**Dataset content**
----
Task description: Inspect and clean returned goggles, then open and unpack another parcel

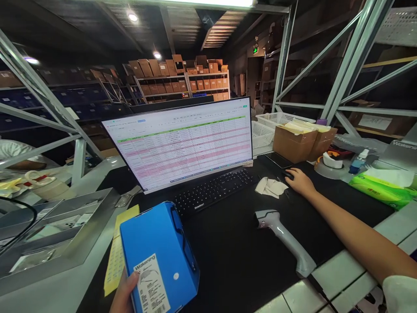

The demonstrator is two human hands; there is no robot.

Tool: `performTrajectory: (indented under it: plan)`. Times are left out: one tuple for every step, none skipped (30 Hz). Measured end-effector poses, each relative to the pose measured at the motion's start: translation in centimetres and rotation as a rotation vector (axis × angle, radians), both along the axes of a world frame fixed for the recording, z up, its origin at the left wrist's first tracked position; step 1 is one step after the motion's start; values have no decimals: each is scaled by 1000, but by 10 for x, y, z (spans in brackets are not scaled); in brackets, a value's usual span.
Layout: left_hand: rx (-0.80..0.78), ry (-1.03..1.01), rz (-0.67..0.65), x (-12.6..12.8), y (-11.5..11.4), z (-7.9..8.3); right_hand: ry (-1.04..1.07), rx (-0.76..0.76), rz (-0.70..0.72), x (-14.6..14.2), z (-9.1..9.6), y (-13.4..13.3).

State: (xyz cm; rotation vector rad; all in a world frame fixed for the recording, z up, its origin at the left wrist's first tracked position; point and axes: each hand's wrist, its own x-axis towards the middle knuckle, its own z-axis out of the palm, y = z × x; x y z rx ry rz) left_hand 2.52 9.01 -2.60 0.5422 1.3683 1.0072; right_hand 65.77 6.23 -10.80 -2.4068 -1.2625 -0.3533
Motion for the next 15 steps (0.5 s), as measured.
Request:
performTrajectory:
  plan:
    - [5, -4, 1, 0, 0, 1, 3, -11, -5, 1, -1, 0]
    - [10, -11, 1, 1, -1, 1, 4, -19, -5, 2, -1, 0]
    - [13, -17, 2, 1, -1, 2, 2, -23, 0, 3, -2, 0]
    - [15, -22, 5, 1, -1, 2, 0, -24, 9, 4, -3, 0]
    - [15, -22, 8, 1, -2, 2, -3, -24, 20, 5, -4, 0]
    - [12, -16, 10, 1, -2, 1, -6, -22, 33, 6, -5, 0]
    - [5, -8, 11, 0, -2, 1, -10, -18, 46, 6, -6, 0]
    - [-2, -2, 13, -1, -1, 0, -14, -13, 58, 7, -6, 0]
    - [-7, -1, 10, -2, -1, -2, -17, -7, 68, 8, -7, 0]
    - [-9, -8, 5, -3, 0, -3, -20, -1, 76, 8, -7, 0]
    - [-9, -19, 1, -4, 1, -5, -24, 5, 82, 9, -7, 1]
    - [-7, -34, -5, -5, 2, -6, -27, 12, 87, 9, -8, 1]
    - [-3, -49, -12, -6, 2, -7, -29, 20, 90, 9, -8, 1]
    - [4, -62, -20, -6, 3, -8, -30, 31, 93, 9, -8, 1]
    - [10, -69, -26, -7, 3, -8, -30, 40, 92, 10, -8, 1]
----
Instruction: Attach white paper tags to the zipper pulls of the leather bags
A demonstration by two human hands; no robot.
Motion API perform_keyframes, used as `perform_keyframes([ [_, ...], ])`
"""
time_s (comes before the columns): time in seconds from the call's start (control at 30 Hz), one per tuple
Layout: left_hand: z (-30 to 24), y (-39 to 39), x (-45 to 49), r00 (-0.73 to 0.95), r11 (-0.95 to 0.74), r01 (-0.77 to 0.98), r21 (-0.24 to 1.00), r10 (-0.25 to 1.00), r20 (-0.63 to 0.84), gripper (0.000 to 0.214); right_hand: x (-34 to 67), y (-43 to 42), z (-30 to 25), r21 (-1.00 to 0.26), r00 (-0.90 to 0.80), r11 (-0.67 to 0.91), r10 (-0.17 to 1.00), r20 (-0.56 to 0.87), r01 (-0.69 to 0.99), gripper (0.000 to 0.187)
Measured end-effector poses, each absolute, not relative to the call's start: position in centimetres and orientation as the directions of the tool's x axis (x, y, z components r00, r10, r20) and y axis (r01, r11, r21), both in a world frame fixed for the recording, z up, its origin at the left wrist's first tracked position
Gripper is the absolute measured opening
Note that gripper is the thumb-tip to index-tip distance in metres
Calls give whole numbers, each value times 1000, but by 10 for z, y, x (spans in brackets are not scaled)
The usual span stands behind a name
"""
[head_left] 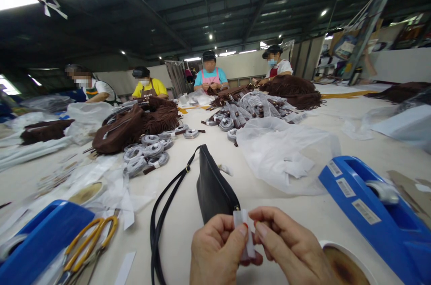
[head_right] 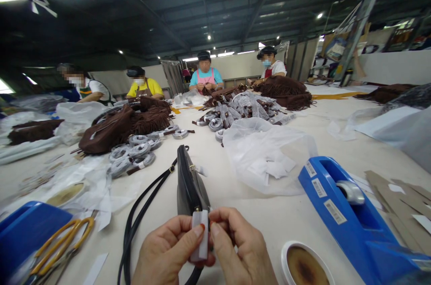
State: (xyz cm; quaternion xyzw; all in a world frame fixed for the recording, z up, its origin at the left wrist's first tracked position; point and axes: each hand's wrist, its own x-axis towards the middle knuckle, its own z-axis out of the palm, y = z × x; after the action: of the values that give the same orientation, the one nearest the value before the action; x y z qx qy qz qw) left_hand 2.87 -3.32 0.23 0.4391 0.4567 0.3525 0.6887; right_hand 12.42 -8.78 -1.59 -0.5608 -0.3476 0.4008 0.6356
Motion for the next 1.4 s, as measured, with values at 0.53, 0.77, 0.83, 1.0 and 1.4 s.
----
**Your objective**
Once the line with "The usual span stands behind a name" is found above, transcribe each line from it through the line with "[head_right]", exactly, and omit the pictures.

**Response to the exercise**
The usual span stands behind a name
"""
[head_left] 
[head_right] 

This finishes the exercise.